## PROMPT:
What you return must be an exact copy of the lines in the listing below between the line holding "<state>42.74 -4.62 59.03" and the line holding "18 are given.", inclusive, and nothing more.

## DATA:
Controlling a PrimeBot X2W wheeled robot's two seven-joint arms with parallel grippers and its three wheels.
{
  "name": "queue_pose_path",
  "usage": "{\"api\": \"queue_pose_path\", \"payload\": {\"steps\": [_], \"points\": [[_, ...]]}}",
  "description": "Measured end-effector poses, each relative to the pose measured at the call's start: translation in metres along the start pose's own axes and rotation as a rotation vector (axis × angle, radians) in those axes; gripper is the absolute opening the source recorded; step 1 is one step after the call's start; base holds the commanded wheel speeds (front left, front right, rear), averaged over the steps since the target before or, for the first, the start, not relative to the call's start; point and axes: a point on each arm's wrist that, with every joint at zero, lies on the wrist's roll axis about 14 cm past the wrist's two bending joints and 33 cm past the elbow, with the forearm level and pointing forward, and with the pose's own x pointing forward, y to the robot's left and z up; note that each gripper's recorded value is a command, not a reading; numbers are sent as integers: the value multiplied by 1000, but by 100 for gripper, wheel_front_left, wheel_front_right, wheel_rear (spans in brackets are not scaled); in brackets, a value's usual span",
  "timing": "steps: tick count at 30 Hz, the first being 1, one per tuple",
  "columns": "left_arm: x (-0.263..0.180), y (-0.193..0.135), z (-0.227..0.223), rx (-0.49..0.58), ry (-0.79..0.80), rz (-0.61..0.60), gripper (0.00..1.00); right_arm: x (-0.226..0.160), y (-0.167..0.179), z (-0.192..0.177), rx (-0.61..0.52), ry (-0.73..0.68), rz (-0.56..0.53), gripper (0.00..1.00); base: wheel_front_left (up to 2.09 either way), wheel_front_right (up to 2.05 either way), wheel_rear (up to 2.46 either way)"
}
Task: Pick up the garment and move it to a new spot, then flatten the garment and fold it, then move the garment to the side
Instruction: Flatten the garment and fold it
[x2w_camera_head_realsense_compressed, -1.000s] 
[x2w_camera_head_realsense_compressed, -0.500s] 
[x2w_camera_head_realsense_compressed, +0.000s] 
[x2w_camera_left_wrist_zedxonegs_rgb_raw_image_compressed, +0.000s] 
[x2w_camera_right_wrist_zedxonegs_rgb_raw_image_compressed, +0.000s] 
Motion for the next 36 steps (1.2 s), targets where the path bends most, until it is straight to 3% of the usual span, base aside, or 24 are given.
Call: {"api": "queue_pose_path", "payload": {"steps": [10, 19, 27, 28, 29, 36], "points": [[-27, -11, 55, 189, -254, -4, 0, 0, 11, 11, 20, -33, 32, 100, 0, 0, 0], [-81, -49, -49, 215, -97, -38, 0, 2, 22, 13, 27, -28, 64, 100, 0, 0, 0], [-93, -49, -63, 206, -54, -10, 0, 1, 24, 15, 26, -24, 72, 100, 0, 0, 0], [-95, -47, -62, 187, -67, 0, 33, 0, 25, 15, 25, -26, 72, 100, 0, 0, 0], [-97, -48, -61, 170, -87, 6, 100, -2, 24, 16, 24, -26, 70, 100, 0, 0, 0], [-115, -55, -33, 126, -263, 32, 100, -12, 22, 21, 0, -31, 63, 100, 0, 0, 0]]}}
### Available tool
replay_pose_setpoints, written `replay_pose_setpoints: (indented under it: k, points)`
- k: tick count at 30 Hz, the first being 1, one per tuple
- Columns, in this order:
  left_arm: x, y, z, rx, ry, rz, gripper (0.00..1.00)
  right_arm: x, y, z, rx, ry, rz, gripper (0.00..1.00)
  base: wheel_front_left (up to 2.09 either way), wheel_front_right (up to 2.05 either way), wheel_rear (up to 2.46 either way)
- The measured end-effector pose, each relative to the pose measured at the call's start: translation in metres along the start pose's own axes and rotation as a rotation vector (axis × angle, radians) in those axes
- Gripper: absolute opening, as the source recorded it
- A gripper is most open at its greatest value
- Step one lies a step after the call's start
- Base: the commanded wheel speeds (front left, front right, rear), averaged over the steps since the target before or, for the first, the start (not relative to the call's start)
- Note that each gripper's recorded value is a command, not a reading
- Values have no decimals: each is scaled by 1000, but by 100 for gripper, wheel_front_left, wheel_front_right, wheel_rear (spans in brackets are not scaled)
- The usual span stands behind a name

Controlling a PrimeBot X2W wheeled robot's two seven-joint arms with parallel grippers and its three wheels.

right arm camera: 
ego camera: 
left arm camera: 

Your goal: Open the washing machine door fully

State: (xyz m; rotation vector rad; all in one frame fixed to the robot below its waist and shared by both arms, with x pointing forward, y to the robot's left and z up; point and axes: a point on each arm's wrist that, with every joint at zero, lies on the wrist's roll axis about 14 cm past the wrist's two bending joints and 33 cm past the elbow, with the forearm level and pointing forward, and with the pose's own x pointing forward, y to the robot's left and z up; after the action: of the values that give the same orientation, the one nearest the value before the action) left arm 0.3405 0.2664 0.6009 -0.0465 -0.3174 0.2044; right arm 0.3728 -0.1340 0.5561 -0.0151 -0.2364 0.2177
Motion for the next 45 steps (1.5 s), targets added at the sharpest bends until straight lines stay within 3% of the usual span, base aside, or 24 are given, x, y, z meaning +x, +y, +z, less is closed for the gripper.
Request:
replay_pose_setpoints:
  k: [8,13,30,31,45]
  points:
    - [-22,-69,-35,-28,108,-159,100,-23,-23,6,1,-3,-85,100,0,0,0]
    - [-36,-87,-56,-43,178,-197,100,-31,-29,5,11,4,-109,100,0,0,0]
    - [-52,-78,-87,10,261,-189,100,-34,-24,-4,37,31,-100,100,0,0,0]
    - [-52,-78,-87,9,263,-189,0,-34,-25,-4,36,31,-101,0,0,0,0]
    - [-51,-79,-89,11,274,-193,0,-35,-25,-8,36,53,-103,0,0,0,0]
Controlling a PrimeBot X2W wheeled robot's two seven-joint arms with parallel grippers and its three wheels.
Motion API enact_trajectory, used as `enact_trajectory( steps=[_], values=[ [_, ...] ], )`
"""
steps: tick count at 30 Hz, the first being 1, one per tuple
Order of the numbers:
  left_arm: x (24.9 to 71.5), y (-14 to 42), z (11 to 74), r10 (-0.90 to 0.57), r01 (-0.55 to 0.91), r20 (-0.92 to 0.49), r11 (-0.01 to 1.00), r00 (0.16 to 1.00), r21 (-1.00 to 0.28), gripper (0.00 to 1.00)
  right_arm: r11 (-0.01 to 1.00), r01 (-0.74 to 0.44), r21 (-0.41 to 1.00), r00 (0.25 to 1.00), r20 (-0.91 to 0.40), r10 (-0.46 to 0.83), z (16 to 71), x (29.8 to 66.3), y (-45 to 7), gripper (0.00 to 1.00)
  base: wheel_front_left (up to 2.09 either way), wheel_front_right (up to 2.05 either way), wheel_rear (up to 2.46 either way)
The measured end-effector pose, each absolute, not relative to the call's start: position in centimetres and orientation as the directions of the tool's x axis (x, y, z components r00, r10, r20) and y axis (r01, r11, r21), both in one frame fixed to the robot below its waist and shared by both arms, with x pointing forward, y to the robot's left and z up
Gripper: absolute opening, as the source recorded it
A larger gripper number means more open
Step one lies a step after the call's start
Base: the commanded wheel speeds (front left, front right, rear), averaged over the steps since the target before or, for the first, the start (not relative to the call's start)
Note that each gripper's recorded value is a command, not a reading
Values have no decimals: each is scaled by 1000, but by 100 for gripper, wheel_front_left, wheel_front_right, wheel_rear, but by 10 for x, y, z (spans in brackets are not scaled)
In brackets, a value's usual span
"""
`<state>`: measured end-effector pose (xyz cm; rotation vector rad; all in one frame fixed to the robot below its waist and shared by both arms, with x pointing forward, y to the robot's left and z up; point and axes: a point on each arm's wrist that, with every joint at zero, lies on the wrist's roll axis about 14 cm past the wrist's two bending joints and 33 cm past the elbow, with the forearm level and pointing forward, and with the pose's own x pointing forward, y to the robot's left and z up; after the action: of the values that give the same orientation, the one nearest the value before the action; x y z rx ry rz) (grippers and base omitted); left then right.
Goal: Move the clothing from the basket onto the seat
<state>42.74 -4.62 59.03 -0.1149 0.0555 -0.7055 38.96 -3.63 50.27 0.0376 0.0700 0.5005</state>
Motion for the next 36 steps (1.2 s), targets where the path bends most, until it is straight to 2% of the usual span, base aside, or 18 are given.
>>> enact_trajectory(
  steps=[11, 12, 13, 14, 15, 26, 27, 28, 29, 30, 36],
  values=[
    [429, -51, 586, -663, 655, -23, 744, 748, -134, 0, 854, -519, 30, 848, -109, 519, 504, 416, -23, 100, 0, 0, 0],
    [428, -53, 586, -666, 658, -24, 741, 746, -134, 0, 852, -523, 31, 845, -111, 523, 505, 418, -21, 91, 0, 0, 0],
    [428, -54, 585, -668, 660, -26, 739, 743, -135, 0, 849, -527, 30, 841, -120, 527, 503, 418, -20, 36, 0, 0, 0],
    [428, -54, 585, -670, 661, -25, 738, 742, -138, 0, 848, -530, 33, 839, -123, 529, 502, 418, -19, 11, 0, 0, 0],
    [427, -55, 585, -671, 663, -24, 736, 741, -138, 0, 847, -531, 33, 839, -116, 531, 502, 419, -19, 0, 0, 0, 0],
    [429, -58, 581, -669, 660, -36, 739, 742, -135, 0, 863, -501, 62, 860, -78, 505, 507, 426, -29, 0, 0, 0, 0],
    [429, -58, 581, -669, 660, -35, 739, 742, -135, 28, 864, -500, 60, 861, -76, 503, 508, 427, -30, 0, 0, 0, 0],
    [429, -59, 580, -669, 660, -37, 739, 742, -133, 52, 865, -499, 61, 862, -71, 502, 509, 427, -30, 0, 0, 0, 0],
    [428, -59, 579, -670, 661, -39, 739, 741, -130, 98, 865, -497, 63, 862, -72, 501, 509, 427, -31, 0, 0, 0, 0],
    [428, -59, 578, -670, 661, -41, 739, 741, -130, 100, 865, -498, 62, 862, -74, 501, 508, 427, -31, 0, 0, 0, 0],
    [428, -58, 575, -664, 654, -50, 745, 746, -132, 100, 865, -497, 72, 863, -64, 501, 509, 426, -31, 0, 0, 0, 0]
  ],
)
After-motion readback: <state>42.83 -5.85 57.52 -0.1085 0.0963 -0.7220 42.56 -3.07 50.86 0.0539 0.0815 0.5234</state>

## TASK ANSWER:
<state>42.74 -4.62 59.03 -0.1149 0.0555 -0.7055 38.96 -3.63 50.27 0.0376 0.0700 0.5005</state>
Motion for the next 36 steps (1.2 s), targets where the path bends most, until it is straight to 2% of the usual span, base aside, or 18 are given.

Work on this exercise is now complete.